Task prompt → Each line of the listing that includes the string "provide" needs to be located and copied.

=======

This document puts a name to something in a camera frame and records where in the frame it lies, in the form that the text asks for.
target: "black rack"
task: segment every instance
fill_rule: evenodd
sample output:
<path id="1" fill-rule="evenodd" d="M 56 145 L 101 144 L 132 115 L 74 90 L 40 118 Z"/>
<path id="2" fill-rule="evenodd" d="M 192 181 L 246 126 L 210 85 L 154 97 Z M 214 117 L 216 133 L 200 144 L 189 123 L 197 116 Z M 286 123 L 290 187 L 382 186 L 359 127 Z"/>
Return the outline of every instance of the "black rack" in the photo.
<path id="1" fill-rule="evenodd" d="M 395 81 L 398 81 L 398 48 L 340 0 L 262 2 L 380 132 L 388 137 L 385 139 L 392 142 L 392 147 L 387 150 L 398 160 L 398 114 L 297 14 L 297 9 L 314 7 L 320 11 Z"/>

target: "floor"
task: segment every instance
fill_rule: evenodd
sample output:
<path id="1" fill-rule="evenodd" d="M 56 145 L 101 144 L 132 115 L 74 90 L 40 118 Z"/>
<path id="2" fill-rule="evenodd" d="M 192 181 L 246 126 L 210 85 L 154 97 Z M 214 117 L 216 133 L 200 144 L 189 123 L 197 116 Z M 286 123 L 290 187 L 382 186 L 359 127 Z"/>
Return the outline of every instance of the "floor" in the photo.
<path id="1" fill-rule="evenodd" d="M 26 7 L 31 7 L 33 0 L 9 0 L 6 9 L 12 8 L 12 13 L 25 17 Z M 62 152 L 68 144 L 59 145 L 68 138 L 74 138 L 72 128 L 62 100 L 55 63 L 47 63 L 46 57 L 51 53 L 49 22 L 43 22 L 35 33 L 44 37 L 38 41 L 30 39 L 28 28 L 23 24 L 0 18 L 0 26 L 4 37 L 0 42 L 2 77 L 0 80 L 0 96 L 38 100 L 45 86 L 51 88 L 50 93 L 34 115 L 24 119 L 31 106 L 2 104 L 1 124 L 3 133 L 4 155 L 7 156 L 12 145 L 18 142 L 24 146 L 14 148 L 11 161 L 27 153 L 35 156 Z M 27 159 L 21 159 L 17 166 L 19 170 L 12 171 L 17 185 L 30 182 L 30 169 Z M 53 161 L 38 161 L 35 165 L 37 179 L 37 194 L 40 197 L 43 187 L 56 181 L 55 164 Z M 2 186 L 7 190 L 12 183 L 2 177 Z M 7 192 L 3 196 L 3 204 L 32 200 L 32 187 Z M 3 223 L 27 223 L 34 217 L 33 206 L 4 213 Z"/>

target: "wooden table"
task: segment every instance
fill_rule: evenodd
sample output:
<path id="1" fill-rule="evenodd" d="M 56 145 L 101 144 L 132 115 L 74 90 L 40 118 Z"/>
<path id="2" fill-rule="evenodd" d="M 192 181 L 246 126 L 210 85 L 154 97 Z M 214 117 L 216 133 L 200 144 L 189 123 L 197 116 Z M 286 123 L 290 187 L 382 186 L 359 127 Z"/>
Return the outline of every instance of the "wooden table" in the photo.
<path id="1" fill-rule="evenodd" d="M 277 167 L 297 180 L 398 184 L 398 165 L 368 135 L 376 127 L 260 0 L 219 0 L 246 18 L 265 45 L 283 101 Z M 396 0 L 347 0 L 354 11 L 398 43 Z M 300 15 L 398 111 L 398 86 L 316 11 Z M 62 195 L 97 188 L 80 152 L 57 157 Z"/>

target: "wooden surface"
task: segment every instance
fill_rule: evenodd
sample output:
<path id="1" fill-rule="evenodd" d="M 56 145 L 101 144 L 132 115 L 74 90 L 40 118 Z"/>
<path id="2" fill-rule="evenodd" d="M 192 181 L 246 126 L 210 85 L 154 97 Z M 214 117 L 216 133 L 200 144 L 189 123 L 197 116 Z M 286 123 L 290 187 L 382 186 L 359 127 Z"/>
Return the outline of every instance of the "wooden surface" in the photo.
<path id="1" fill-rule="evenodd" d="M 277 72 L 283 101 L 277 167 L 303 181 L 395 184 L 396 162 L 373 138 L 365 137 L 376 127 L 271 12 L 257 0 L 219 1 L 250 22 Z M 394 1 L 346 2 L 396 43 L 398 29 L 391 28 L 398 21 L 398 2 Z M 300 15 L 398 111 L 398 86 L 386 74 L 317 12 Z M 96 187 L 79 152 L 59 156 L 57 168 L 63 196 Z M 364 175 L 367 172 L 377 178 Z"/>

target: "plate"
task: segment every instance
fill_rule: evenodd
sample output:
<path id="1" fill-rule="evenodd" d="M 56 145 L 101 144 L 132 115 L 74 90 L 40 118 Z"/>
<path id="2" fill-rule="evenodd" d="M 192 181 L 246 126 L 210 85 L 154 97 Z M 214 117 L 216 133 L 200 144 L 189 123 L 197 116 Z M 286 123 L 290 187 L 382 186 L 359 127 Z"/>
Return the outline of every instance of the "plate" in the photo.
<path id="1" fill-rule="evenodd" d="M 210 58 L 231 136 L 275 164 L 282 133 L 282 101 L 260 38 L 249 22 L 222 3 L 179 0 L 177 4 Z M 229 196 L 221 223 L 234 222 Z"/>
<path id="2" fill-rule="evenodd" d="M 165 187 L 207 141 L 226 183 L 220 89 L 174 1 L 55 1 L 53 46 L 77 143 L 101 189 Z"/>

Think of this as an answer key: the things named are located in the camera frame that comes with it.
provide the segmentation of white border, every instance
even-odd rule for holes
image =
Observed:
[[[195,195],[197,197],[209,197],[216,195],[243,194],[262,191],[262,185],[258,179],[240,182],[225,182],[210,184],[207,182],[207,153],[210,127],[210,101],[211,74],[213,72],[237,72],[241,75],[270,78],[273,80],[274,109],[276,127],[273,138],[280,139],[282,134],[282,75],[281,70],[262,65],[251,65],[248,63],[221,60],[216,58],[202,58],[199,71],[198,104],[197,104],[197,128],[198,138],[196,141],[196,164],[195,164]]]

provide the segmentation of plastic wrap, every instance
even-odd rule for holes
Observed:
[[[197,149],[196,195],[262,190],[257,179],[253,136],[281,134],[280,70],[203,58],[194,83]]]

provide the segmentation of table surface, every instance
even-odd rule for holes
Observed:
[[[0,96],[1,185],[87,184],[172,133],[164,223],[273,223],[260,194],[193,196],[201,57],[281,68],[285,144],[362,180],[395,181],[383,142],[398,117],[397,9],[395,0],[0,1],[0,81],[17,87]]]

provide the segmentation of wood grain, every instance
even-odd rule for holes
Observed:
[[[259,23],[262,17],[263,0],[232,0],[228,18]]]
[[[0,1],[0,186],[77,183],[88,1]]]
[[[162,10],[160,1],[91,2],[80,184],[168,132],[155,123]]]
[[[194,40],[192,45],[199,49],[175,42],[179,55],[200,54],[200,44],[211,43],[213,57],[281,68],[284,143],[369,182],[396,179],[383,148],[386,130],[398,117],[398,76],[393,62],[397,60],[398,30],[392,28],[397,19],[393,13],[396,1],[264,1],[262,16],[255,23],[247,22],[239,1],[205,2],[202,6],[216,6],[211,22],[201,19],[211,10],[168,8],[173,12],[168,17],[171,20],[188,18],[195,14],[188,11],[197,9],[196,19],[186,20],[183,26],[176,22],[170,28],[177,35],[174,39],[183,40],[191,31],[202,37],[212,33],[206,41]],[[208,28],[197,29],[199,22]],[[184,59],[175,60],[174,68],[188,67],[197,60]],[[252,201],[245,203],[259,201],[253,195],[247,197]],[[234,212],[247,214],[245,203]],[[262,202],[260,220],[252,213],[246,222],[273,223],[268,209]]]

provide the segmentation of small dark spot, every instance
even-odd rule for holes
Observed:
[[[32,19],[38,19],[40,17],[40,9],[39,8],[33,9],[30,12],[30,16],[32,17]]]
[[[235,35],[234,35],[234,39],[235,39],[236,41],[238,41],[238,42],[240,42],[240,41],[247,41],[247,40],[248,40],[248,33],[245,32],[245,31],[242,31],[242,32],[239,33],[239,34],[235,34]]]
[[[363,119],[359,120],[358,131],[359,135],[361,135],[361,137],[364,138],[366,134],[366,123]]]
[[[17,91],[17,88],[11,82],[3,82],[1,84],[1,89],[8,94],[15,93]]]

=======

Answer box →
provide the segmentation of white border, every instance
provide the segmentation of plastic wrap, every instance
provide the segmentation of table surface, every instance
provide the segmentation of wood grain, every instance
provide the segmentation of small dark spot, every instance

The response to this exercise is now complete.